By Simon Jessop and Sinead Cruise
LONDON (Reuters) -Barclays, Britain’s biggest lender to the oil and gas industry, told Reuters it will stop direct financing of new oil and gas fields and restrict lending more broadly to energy companies expanding fossil fuel production.
The move, part of its Transition Finance Framework (TFF), published on Friday, follows intense pressure from campaigners over its energy policy amid an increase in climate damaging emissions from the burning of fossil fuels.
In addition, from 2025, the bank will curb broader financing to non-diversified companies such as pure-play exploration companies if more than 10% of their expenditure goes toward expanding production over the longer term.
Barclays group head of sustainability Laura Barlow said the new policy was part of its commitment to reduce emissions linked to the bank’s lending and bolster finance to greener alternatives.
“It’s about strengthening our focus on the energy transition,” Barlow said.
Barlow said existing upstream energy clients that breach the 10% threshold would go through an enhanced oversight process that also looked at the client’s investment in decarbonisation.
“It wouldn’t be a red line but … would inform our risk appetite,” Barlow said.
Barclays joins banks such as HSBC and BNP Paribas that are tightening oil and gas lending while pledging to increase funding to areas such as renewable energy that can help cap global warming, targeting $1 trillion in such lending by 2030.
Non-profit ShareAction, that had pressured Barclays to do more to help tackle climate change, said that in response to the new curbs it had withdrawn a proposed shareholder resolution calling for the bank to stop funding new expansion projects.
The project finance curbs are not expected to have a major impact on its business given its limited market share. The bank is not in the top 15 of major project finance banks globally, and most have yet to adopt similar restrictions.
Jeanne Martin, its head of banking standards, said the move to limit finance to expansion projects and set climate tests for all clients was good to see, although it still had concerns, including around the bank’s funding of fracking.
“We have outstanding concerns … so have made clear to the bank that we will be scrutinising the way it implements its fossil fuel policy and will not hesitate to escalate our engagement again should we be dissatisfied with … progress,” she said.
Danish investor Sparinvest, which had backed the resolution, said Barclays’ policy “introduces significant new commitments” but urged “further steps, for example on short-lead time assets”, Senior Portfolio Manager David Orr said in a statement.

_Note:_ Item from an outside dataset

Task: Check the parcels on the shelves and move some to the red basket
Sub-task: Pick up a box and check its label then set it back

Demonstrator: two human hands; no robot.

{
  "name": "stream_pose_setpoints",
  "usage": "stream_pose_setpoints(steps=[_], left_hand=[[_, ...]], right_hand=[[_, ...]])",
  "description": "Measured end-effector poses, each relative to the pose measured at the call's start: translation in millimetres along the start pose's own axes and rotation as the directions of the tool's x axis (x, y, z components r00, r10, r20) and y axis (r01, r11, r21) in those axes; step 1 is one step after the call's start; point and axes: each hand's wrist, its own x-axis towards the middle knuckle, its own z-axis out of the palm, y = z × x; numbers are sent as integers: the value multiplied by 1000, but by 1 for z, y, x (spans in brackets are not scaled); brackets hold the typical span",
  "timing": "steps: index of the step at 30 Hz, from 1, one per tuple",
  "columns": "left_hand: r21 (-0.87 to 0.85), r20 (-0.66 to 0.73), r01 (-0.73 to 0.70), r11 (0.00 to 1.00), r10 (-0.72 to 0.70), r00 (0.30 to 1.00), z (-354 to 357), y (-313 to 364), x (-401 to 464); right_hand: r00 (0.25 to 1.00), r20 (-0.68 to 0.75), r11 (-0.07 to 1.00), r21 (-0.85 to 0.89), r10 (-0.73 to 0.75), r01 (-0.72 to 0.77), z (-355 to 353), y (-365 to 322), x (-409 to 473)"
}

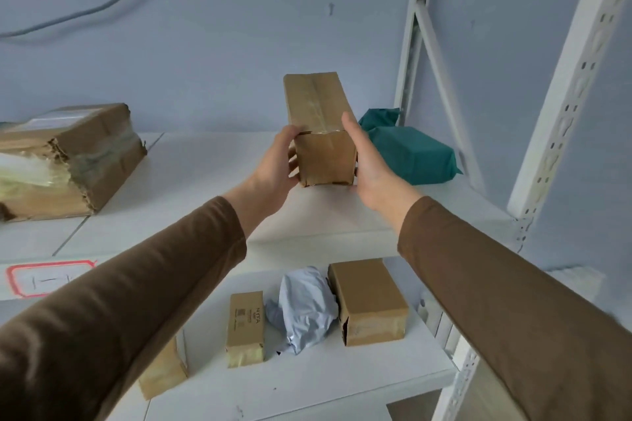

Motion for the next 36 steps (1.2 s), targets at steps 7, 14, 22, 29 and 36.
stream_pose_setpoints(steps=[7,14,22,29,36], left_hand=[[181,47,-280,943,276,960,-1,8,-83],[191,-66,-364,912,382,922,39,4,-163],[127,82,-59,990,49,995,92,-14,-234],[108,112,-60,992,48,993,105,-20,-269],[82,33,-107,991,104,994,118,-33,-279]], right_hand=[[996,40,959,273,-85,71,-16,7,-82],[965,247,827,522,89,-210,-91,35,-156],[985,45,985,51,-169,167,-122,56,-228],[832,174,791,-259,-526,554,-140,80,-259],[680,214,251,-819,-701,516,-142,97,-267]])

Katharina Lindmeier, senior responsible investment manager at UK pension investor Nest, called it a “strong step forward” but said the bank “could and should” go further”, including on fracking.

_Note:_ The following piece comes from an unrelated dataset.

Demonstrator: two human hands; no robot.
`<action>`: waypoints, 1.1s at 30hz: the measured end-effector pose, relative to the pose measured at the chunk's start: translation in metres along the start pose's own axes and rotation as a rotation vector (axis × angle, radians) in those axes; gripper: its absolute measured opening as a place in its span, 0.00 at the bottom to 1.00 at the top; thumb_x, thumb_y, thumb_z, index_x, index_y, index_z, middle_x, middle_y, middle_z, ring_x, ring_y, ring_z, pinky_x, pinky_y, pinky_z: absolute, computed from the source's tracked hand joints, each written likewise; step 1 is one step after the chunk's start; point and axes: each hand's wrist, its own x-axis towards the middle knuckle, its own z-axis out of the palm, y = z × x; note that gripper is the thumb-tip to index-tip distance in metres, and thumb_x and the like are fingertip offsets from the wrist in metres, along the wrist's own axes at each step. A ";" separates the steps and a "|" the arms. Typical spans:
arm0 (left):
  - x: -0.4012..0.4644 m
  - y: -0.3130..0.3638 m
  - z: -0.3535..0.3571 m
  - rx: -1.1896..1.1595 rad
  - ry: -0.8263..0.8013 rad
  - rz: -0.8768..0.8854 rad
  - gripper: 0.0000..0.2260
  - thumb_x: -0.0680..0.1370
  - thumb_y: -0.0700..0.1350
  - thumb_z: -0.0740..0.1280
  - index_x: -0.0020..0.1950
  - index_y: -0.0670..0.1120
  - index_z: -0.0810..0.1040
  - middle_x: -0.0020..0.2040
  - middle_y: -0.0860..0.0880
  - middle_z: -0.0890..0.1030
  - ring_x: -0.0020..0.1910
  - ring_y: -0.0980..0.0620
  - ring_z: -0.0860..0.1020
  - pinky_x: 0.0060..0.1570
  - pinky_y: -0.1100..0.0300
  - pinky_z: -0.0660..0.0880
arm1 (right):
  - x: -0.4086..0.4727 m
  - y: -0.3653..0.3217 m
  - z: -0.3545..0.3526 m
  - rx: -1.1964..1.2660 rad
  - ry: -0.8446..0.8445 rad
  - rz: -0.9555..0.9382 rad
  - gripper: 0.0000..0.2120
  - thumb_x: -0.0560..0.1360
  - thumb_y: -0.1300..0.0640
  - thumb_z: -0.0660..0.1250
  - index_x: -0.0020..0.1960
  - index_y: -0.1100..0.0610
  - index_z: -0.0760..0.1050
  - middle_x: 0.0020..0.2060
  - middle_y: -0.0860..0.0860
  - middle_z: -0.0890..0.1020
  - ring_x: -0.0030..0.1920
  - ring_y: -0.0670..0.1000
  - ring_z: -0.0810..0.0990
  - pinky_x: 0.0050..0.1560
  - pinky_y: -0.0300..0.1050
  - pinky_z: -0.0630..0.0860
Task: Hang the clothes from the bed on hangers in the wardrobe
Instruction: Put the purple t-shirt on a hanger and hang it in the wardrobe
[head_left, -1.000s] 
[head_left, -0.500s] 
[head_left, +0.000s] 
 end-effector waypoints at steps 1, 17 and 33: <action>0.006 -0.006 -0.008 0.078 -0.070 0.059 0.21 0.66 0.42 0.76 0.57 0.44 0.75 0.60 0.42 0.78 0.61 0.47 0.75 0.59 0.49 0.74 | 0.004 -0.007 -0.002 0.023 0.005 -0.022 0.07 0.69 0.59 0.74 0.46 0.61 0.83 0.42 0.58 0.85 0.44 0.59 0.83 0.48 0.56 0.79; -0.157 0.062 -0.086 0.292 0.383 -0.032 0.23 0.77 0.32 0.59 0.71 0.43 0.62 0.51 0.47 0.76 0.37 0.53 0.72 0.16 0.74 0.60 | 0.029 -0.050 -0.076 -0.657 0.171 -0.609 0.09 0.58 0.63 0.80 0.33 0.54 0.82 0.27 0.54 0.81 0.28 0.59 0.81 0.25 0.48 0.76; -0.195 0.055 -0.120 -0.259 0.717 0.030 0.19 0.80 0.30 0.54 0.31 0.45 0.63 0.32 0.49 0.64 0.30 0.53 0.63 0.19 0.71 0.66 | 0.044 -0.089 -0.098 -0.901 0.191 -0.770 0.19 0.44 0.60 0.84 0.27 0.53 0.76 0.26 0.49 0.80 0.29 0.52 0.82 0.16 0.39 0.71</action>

The bank was the biggest funder of fossil fuels in Europe between 2016 and 2022 and the second-biggest in 2022, a report by the non-profit Rainforest Action Network showed, though most of it came from corporate lending rather than project finance.
Barlow said the bank’s oil and gas on-balance sheet financing as a percentage of its total lending activities was less than 2%, with capital markets financing for the sector less than 3% of total activity.
Emissions linked to Barclays’ lending to the energy sector dropped 32% between 2020 and 2022, beating a target reduction of 15%, the bank said in its 2022 annual report.
Additional restrictions introduced by Barclays include no financing for exploration and production in the Amazon, and, from June 2024, no financing to firms that get more than 20% of their production from unconventional sources such as oil sands.
All Barclays corporate clients in the energy sector will be expected to present transition plans or decarbonisation strategies by January 2025, alongside 2030 methane reduction targets, and a commitment to end all non-essential venting and flaring by 2030.
The clients would also need to have near-term net-zero aligned targets for Scope 1 and 2 emissions – those linked to their own operations and energy usage – by January 2026.
Barclays’ head of sustainable finance, corporate and investment bank Daniel Hanna said the bank looked at over 80 variables when assessing clients’ decarbonisation plans and had committed to review 750 client entities at the last AGM.
In January, Barclays announced the formation of a new energy transition group to provide strategic advice to clients on everything from renewables to nature-based solutions and carbon capture.